Ilustração 2: jornal Folha de S. Paulo, maio, 2007

Um outro exemplo interessante encontra-se na propaganda da Rádio Transamérica, que geralmente coloca no ar sucessos de qualidade musical pouco aceitáveis a ouvidos mais educados. Aqui, o anúncio, publicado no jornal Folha de S. Paulo, em maio de 2007, divulga o novo programa, Top Music, através de uma forma de apelo diferente: Ao invés de esconder a velhice , o ouvinte deve admiti-la , sem vergonha de cantar junto. Em outros termos, o ouvinte que se deleita com a programação de repertório das décadas de 1980-2000 está fora da moda.
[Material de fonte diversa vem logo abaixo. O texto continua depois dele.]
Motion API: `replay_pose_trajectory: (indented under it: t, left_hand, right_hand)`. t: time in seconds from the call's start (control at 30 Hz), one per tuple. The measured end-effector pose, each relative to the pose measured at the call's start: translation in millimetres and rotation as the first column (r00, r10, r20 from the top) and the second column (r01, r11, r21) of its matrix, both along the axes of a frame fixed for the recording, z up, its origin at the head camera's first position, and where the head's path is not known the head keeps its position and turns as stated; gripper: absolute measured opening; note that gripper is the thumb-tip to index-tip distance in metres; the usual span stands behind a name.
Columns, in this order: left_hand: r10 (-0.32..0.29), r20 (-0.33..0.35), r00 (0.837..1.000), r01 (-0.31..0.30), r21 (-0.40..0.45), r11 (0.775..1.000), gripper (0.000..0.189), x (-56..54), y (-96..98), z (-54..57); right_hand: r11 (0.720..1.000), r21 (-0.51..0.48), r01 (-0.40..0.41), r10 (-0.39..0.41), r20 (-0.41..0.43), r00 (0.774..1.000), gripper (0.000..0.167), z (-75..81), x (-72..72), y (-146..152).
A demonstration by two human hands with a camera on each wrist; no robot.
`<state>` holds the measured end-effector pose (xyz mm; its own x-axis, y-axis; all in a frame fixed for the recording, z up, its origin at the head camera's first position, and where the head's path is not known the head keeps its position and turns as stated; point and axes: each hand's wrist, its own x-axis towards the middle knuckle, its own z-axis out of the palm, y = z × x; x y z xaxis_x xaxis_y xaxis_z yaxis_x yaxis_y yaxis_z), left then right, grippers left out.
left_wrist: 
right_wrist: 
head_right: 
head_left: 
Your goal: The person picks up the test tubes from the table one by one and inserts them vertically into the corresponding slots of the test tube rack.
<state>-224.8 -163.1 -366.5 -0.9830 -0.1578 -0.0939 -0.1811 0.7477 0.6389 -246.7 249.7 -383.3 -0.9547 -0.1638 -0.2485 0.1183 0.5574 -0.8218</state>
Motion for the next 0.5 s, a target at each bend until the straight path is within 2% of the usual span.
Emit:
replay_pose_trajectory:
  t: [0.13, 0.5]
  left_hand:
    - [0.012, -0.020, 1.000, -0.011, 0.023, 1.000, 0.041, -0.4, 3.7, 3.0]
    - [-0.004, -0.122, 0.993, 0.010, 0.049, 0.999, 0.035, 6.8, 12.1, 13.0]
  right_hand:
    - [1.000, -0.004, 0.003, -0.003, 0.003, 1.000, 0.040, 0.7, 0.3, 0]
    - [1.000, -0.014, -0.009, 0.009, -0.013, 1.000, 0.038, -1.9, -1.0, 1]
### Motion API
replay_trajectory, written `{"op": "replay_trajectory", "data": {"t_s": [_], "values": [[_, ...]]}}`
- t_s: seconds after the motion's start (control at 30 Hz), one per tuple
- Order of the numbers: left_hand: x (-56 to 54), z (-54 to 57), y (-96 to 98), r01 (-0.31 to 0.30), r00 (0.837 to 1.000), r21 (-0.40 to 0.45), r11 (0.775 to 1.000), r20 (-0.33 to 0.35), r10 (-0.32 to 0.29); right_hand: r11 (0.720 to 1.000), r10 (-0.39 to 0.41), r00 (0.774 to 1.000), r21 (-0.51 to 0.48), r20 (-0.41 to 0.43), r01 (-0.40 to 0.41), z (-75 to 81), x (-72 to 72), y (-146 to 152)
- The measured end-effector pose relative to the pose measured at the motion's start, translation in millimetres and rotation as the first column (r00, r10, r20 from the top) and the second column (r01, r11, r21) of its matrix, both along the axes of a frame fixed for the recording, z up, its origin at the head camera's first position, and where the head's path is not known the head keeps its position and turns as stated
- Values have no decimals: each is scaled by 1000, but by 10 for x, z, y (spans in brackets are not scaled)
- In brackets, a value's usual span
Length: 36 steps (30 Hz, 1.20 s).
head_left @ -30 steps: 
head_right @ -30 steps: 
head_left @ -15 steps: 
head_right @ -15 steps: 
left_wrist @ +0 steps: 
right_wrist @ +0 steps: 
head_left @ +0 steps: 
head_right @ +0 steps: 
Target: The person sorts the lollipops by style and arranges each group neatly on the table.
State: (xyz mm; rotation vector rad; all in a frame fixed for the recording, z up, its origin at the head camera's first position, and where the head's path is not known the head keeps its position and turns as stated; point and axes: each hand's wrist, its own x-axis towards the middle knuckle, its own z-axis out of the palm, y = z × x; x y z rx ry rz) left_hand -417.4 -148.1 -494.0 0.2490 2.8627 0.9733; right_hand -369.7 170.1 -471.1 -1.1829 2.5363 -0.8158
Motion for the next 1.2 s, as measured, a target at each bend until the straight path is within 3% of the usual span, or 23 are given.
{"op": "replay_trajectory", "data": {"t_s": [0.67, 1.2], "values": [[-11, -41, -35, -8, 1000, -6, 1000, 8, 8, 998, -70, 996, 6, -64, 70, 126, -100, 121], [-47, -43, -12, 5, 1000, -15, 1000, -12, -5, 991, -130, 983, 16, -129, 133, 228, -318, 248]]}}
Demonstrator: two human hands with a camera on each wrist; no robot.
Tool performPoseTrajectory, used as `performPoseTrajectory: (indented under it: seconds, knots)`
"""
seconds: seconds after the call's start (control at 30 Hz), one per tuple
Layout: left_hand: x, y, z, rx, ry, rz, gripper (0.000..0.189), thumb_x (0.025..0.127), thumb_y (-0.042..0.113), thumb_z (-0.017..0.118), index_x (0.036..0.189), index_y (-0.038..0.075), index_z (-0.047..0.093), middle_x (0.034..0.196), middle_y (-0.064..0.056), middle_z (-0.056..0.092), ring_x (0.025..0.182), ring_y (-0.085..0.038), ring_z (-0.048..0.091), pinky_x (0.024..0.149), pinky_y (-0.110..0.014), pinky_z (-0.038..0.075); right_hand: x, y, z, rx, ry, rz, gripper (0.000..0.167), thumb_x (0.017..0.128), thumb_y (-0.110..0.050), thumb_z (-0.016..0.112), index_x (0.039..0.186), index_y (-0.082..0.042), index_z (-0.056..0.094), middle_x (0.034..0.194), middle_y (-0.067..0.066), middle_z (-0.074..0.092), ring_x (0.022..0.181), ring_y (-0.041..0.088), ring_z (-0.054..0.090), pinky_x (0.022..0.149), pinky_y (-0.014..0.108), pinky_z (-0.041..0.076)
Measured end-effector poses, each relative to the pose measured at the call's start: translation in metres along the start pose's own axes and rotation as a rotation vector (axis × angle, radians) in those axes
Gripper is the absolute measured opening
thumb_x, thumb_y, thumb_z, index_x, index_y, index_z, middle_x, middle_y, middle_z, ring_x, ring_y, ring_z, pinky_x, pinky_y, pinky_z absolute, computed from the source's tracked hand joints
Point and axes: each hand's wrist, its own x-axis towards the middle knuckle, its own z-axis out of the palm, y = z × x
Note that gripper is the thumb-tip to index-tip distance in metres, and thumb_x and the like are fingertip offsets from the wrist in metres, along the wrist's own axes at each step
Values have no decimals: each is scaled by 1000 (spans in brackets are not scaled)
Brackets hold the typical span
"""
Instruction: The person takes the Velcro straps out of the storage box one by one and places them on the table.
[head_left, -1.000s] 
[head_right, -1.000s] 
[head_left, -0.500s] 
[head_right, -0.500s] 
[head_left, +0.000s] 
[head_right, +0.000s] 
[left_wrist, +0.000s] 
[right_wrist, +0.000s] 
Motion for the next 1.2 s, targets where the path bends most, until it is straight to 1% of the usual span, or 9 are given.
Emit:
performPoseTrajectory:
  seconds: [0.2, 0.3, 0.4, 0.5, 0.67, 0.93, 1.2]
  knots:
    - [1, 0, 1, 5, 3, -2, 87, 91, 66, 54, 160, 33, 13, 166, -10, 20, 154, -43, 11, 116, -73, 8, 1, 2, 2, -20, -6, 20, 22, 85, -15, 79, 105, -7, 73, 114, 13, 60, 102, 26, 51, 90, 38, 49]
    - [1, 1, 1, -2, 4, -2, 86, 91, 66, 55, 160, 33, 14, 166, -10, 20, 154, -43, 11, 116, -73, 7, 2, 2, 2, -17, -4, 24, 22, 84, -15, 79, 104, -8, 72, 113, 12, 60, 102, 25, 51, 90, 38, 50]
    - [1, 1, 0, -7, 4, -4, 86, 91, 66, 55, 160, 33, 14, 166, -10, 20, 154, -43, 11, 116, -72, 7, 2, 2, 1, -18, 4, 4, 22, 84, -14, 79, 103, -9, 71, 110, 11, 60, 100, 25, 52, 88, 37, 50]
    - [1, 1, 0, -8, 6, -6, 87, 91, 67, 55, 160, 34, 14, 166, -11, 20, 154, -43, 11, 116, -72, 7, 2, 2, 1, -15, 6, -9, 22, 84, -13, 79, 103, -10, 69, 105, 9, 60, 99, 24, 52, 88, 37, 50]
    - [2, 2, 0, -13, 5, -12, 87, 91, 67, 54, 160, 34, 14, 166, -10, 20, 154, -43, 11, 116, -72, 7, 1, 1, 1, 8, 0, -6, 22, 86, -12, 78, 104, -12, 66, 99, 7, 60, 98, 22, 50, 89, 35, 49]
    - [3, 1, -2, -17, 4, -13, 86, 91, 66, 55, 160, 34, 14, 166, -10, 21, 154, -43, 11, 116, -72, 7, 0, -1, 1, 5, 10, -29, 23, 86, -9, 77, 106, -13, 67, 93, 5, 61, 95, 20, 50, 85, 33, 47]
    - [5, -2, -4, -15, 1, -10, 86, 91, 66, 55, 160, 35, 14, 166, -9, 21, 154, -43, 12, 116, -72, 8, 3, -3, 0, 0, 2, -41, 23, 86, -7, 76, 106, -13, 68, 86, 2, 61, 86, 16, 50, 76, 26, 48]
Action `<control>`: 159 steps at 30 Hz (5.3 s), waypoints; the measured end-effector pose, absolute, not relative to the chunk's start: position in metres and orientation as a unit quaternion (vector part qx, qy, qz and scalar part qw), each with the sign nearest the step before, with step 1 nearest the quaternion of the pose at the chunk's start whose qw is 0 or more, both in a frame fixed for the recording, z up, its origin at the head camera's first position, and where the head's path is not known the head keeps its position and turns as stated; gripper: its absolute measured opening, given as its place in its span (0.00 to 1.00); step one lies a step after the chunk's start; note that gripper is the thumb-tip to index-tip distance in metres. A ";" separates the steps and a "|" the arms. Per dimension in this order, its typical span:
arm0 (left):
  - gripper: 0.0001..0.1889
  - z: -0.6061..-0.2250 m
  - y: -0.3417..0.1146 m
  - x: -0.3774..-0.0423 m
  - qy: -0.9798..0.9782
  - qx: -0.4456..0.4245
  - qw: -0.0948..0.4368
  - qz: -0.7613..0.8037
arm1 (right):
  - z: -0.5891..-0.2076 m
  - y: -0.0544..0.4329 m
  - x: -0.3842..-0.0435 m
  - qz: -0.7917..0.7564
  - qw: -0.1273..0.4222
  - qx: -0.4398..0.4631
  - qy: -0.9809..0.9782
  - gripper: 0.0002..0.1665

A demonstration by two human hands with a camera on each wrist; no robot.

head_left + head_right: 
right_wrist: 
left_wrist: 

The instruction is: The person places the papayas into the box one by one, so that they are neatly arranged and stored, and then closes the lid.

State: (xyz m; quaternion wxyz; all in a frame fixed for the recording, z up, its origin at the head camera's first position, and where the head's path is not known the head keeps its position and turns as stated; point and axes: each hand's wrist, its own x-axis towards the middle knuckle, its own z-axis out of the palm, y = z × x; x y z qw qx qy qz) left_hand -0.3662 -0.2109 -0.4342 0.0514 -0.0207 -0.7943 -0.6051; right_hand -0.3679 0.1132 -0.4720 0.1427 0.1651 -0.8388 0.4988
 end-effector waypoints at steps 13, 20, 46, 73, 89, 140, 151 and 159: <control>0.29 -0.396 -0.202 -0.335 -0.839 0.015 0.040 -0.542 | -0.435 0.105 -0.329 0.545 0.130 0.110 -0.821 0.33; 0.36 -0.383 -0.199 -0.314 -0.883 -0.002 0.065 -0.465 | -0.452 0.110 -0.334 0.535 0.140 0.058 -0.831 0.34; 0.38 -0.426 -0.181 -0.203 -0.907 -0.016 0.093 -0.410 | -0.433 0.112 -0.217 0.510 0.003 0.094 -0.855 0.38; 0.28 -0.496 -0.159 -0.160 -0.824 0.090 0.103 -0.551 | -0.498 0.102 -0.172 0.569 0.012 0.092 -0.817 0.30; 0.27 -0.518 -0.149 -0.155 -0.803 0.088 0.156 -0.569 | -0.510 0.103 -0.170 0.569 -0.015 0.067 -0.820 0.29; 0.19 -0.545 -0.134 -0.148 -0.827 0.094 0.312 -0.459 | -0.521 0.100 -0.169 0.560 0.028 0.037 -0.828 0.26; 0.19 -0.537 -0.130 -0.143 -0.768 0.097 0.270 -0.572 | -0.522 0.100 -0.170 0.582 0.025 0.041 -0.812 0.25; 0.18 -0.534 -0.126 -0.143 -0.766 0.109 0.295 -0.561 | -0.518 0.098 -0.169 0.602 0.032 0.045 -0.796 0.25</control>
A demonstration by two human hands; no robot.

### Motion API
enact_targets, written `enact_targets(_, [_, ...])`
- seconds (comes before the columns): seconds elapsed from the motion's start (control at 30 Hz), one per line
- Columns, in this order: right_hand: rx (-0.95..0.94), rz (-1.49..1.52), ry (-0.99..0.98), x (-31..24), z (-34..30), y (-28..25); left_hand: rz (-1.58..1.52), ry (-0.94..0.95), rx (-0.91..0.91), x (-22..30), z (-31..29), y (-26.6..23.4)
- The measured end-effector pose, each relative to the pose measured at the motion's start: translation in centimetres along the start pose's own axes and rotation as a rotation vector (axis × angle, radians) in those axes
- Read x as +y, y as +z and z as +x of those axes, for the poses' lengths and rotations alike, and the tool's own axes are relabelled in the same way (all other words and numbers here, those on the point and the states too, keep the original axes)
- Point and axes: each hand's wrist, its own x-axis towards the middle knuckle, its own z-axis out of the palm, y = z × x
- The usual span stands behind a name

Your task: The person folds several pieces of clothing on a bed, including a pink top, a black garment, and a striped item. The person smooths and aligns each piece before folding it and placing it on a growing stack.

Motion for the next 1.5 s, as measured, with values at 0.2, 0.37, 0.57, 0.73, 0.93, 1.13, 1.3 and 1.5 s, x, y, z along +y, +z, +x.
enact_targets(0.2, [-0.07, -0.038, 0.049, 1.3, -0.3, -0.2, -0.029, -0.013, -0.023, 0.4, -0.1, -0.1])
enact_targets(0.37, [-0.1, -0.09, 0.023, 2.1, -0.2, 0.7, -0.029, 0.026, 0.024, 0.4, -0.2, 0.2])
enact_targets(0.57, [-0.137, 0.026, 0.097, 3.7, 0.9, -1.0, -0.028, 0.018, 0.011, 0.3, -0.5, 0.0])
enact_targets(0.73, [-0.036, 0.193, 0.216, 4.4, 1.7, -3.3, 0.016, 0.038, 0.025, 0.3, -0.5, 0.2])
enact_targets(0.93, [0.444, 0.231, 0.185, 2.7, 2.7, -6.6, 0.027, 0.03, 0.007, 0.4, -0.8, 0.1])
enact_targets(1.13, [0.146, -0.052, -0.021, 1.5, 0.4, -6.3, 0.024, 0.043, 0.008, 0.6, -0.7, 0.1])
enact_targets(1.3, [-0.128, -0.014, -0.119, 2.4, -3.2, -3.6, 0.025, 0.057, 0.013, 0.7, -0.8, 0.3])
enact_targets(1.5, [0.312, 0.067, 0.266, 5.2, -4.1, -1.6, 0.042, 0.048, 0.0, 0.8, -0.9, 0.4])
É, por conseguinte, um saudosista (ultrapassado, entenda-se...) que não se intimida de reviver os verdes anos através do repertório da Top Music! Não bastasse a mensagem verbal, ainda, em diagonal, um trecho da canção Please don't go^19 , com o 'o' prolongado, indicando o melisma^20. Um outro detalhe importante é a exposição de uma fita cassete (e não o disco). Isto porque, pela década de 1980, a maneira de se obter cópias de música era através do gravador cassete que captava os sons diretamente do rádio. Aqui, a fita aparece desenrolada, sem a caixa, sinalizando que a cópia foi destruída. O programa Top Music vai proporcionar ao ouvinte a escuta daquilo que se havia perdido. E, mais uma vez, a fita cassete aparece à esquerda do observador da imagem. Adotando o pensamento de Guimarães, a fita cassete sofre, necessariamente, uma conotação pejorativa.

Como uma onda... Nada do que foi será De novo do jeito que já foi um dia Tudo passa, tudo sempre passará

(^19) Sucesso do grupo K.C and the Sunshine Band, lançado em 1979. (^20) Grosso modo , melisma é uma espécie de ondulação melódica, onde a uma vogal correspondem várias notas diferentes.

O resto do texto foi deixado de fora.